Formerly fermented preserves were made in large jars, kept in the cellar for the whole winter. The quantities needed were taken as and when required. Today, the living conditions have changed, and if you live in an apartment in the city, you can very well do them in glass jars with mechanical closure and rubber seal, type Perfect. Instead of taking in a large jar, you open a jar when you need it. It is so childish a realization that I wonder why it has disappeared.

How do we do ?

You have to have jars, fresh vegetables, salt, water and … about 15 minutes. You think you can bring all this together? Then I will explain everything in detail in future tickets.

Marie-Claire Frédéric

Author of the book “Ni cru ni buit”, Alma editor.

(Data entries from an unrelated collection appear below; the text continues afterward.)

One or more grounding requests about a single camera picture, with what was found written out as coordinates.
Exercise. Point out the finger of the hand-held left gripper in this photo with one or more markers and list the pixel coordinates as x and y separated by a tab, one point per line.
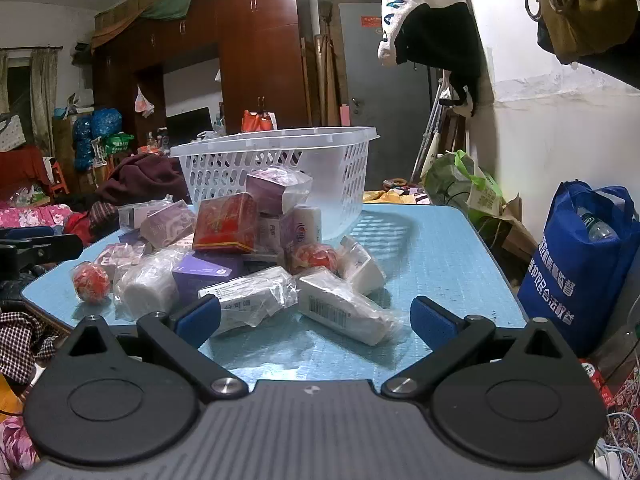
45	252

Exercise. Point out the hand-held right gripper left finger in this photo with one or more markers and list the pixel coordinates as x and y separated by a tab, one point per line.
197	317

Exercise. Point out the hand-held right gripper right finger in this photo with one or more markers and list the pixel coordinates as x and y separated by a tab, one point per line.
432	321

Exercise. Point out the red box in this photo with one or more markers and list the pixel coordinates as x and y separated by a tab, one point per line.
225	222

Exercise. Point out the white plastic basket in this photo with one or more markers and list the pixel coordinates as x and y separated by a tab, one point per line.
325	175

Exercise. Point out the pink floral cloth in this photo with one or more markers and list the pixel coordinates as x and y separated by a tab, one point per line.
30	217

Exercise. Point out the dark purple box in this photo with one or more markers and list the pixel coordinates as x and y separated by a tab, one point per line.
205	272

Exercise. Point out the red ball in plastic wrap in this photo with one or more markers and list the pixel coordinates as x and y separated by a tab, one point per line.
316	258
91	282

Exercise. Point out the white box in clear bag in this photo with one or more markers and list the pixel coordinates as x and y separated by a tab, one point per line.
250	292

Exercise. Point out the white roll in plastic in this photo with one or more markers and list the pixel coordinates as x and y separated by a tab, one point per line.
145	287

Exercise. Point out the red plastic stool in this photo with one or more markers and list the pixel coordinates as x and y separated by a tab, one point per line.
60	177

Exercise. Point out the red covered chair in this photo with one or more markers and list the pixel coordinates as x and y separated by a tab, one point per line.
22	167

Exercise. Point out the white pouch in plastic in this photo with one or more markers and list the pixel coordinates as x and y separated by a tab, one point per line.
362	267

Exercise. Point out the white barcode box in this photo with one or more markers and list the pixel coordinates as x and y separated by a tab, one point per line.
345	310

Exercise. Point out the plaid cloth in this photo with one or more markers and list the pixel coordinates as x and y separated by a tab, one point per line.
25	340

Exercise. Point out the small grey box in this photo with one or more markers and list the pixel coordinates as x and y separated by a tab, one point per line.
131	216

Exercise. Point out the light purple box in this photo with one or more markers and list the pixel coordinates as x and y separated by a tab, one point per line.
167	225

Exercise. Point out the brown paper bag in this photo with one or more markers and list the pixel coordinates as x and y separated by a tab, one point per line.
515	230

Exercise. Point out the maroon cloth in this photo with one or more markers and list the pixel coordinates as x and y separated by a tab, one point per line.
145	177

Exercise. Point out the green plastic basket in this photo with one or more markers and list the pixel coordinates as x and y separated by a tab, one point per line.
119	142

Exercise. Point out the blue mesh bags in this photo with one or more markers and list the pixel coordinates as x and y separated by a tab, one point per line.
97	125

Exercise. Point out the green and white bag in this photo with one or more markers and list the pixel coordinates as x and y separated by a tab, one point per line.
460	185

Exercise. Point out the white bottle red logo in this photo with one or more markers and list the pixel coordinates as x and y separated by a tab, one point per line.
307	225

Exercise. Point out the purple box white lid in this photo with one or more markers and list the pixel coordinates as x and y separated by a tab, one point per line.
270	190

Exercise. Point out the blue printed tote bag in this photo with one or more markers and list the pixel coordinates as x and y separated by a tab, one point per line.
575	285

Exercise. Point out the patterned curtain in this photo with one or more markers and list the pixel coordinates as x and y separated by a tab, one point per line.
44	95
3	80

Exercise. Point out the red carton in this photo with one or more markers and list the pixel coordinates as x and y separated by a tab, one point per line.
597	380

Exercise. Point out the white hanging plastic bag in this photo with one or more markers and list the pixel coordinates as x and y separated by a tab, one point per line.
144	102

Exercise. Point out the plastic water bottle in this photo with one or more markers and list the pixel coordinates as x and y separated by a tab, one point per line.
597	225

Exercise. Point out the metal crutches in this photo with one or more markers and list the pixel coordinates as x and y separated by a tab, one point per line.
430	130

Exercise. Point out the black monitor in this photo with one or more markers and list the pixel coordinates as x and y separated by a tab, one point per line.
190	125

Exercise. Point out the orange bag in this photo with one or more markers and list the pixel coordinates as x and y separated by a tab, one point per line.
259	121

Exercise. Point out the grey door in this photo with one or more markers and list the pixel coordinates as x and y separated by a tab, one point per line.
380	70

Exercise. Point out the cardboard boxes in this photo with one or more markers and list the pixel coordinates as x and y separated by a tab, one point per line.
125	7

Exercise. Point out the wooden planks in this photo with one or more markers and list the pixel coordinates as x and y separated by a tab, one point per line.
322	85

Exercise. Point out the brown wooden wardrobe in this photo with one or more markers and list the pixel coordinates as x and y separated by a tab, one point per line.
260	50

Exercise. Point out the olive hanging bag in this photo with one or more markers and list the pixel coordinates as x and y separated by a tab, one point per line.
590	15

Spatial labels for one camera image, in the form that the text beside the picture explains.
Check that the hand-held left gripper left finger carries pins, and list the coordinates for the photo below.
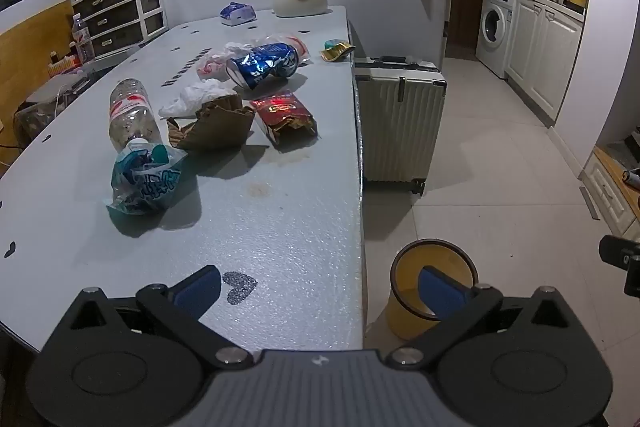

Her training in Art History did not prevent Marie-Claire Frédéric from becoming a culinary journalist, the gluttony being the strongest. Her recipes have appeared in several cooking magazines (Guide Cuisine, Gourmet Gala, Intense) and today in Cuisine Actuelle. She has also published a dozen books at Editions First, including: “the round of macaroons” and “Ultra fondant”. She is interested in everything related to cooking and gastronomy, its history, its geography, its relationship with societies, culture, folk traditions, and all human activities. In 2008, she created the blog “Honey and salt” by which she tries to convey his passion for good eating and home made. And in 2014, a new blog “Neither raw nor cooked” completes the book of the same title, bringing recipes, stories and news about fermented foods. It is still a matter of gluttony to be interested in fermented foods, bread, wine, cheese, sausage, olives and sauerkraut, caviar or nuoc mam. But not only ! It is also a health sciences affair. Fermented foods have fascinated her since she has observed their exceptional character in the diet, of which they represent, all over the world, the aristocracy. They are full of paradoxes, at the same time particular and universal, natural and cultural, delicious or repugnant, but always identity and highly related to the culture. Moreover, they are food everywhere considered to bring health and long life. Before starting her study, she did not imagine how much it would take her to horizons touching the deepest part of human history and civilization.